Like mother, like daughter. My youngest, Sam, never stops surprising me with her creative radicalism. Outside her erotic boutique Coco de Mer in London last month, she organized a naked street protest against the war.
The theme was "liberate yourself from political bondage" and featured strippers and other sex workers wearing only gas masks and body paints and stencils, delivering a powerful guerrilla street performance against war in Iraq. For two hours before the performance, the streets around the shop in Covent Garden were jammed with activists, and curious onlookers.
The nudity was not simply for shock value. Throughout history, women have used nudity as a poignant symbol of their outrage.

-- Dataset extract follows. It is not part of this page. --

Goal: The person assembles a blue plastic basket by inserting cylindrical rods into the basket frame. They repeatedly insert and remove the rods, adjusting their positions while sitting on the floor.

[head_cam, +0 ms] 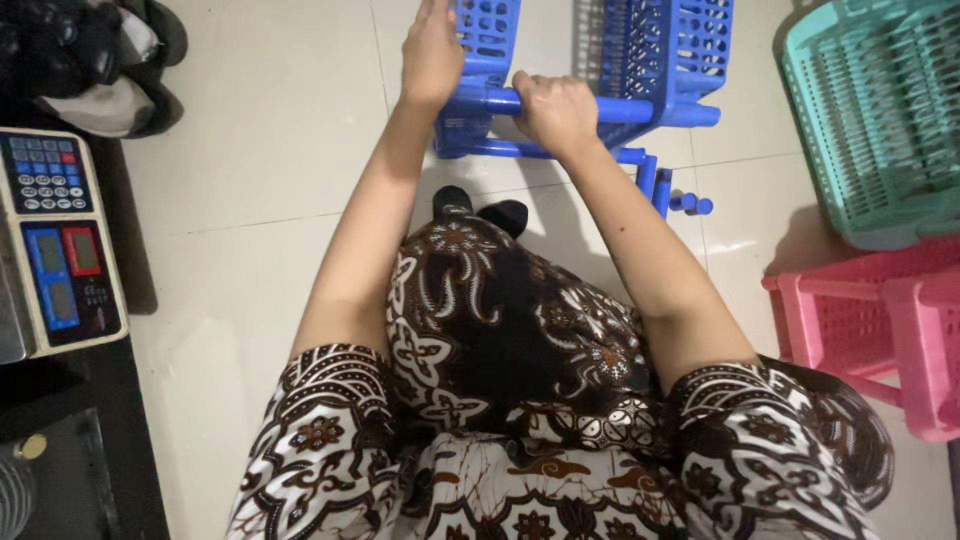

The implication of vulnerability is the right symbolism for a world vulnerable to unchecked aggression by the stronger against the weaker.
"The aim was to create a powerful image that illustrated that we are victims of war and all it ends up being is a body count," Sam said. "The buzz on the street was fantastic, people were cheering and shouting support the traffic was piled up and beeping their horns at us, but nothing could stop us, even the police watched the show and didn't interfere. We are definitely going to do a lot more guerrilla performance art. This whole idea was conceived by Coco de Mer staff owing to their discontent with the state of our political world. We all deserve to have our voices heard."
Coco de Mer organized the event with the Belles of Shoreditch, a collaboration of strippers from the East-End (London) pub culture, and the International Union of Sex Workers.